You've probably heard of daddy/daughter dances. You've probably heard of purity promises too. But put the two together, and what do you get? The Daddy/Daughter Purity Ball, of course!
Can you say creepy? Let's just say I had visions of Dads securing chastity belts around daughters in their "first communion" gowns, and the song "Tiny Dancer" was playing in the back of my head when I first heard about this. Daddy/Daughter dances in my neck of the woods are traditionally for itty bitty girls and their papas (my 8-year-old cousin attends one yearly with the Daisy Scouts and my uncle).
But the "Enthralling Beauty" ball in Shreveport, Louisiana, is all about teen girls. And I daresay some of it sounds . . . cool?
This event allows fathers an opportunity to pledge themselves to love and protect their daughters. It also helps young women to begin to realize the truth that they are infinitely valuable princesses who are “worth waiting for."
I'm not sold on the whole shebang. They go on to talk about some purity "covenant" mumbo jumbo that I just can't agree with, making lofty claims that abstinence-only education is the only way to prevent teen pregnancy (sorry, folks, but a host of scientific studies beg to disagree).
But the simple idea of a Dad being on hand to remind his teenage daughter how valuable she is had resonance for me. I'm starting to think one night out, a Daddy/Daughter dance, could do a whole lot more for teen girls than it does for the little ones who typically go out with Dad on her arm.
Girls need their dads. Studies have proven it. Although scientists have sadly noted that fathers tend to spend more time with their male offspring than the female, the more involved a dad is with his daughter's life, the later she starts dating and having sex. Involved dads often find their daughters listening to them on weighty matters like college and career.
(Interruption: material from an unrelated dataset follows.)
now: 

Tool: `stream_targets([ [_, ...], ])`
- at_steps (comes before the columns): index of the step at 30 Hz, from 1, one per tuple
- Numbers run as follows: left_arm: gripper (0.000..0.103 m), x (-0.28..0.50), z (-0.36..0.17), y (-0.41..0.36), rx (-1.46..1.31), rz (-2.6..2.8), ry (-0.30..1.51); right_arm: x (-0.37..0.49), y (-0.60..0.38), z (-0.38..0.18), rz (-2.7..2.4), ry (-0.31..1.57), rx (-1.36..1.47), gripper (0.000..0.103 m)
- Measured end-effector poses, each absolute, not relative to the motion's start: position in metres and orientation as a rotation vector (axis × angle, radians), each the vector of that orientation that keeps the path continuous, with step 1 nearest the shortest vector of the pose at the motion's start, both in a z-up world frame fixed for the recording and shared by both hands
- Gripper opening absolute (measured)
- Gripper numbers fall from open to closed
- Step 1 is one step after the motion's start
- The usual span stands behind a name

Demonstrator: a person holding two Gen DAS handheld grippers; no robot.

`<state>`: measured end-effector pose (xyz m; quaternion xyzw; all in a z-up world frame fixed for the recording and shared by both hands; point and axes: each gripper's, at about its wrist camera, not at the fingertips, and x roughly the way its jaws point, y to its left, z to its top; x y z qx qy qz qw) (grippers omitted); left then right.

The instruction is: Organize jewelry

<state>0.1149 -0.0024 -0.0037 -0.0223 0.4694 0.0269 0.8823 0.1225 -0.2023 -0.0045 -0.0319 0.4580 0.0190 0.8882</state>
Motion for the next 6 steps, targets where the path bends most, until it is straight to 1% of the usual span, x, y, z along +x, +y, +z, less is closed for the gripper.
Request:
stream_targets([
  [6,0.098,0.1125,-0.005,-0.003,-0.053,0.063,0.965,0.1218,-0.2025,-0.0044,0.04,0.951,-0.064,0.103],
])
Although we were encouraged to wait to have sex; I wasn't raised in a "purity" household. But I remember the two sex talks that came from my parents. When my mom tried (and give her credit, she TRIED), I was horrified. I plastered my hands over my ears. My dad's talk, I remember clearly. We were in his home office, and he didn't bother with the "penis" and "vagina" details that my mom was trying to nail down. Instead he went straight to the heart of the issue. "Make sure he's someone you really love," he told me. "Make sure he's someone who really loves you."
Those words stuck with me because they were about something deeper than the "act" of sex. They were really about choosing a mate, and they were coming from the one man I had always depended on. It's no knock on mothers, but for heterosexual daughters, it's only natural that the words and actions of the father will affect our choices. Bad dads will often beget a rash of bad boyfriends. Good dads can save their daughters heartache as she unconsciously seeks out similarities in her boyfriends.
Talking about sex with your daughters is important, but I don't think we need to mix purity up in this. I fared better when my dad skipped the specifics and made it about modeled behaviors -- finding a guy who would love me and treat me well. So how about just daddies taking out their daughters and modeling how a man should treat her?